Tuesday, July 22, 2008

Getting Meta All The Time

I recently did an interview with Inside Reference Data Magazine and here is the outcome....

Metadata may not be the best word to use to try to get senior management excited about reference data projects. But metadata management is a vital part of enterprise data management (EDM), and as EDM projects are now maturing, metadata is swiftly moving up the agenda. Tine Thoresen explores the best strategies for implementing metadata tools and systems

Getting Meta All the Time

Metadata may not be the best word to use to try to get senior management excited about reference data projects. But metadata management is a vital part of enterprise data management (EDM), and as EDM projects are now maturing, metadata is swiftly moving up the agenda. Tine Thoresen explores the best strategies for implementing metadata tools and systems

John Carroll, who recently retired from Merrill Lynch, had been working in the same role for 10 years. He was initially hired to build on the vision of an enterprise data repository. But this type of project is not done overnight. Carroll was still working on enhancing the system 10 years on. This is the reality of reference data initiatives - the projects often seem never-ending. Yet, many enterprise data management projects are now entering a new phase - the metadata management phase. Firms are starting to focus more on standardizing and centralizing 'data about the data.'

Peter Serenita, chief data officer at JP Morgan Chase, says the types of reference data technology he expects firms to invest in this year are metadata management tools. "Firms will invest in the ability to define data using data management tools so that this information is not buried in code," he says (Inside Reference Data, Reference Data Technology Special Report, May 2008).

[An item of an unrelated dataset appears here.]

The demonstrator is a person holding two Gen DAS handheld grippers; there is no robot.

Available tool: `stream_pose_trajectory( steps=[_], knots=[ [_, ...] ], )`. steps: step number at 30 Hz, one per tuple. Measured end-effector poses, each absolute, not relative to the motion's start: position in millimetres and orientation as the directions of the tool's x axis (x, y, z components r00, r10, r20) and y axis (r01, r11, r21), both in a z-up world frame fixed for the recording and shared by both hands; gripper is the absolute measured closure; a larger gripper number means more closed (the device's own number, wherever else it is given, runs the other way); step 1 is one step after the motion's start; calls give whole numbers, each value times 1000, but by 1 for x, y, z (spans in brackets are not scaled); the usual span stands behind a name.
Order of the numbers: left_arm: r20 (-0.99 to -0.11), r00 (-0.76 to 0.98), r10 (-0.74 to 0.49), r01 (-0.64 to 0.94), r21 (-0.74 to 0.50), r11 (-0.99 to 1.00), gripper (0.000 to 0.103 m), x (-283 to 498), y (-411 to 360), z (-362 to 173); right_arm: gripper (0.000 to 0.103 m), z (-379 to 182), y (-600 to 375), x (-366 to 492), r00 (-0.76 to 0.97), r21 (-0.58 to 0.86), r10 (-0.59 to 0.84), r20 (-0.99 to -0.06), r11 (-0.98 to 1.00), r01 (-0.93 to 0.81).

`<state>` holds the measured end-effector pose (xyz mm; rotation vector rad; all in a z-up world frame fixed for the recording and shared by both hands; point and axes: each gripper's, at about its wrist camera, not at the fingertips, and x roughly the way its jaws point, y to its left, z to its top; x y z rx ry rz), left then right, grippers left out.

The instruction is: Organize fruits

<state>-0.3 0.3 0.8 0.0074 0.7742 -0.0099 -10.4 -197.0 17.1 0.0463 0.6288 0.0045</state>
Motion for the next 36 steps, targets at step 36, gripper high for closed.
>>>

But so far there have not been many metadata success stories in the financial industry. These types of projects can require a lot of resources, as a large portion of the work tends to be taxonomic. Adam Honore, senior analyst at Aite Group, says some of the larger firms are currently working on these projects, but that it is probably too early to talk about successes.

Yet, this is not to say that metadata management tools cannot add tremendous value. "By providing visibility to the data definitions, the firm's ability to manage the data increases exponentially," says Serenita. It is often difficult to improve data quality if data definitions are all over the place. Everyone needs to be on the same page - both to improve reporting and consolidate silos.

To succeed, firms simply need to identify the best strategy to overcome challenges such as structuring the data, increasing automation, keeping the content current and managing the refresh rate. But this is obviously not that simple when there is little public information on how to get there for financial institutions.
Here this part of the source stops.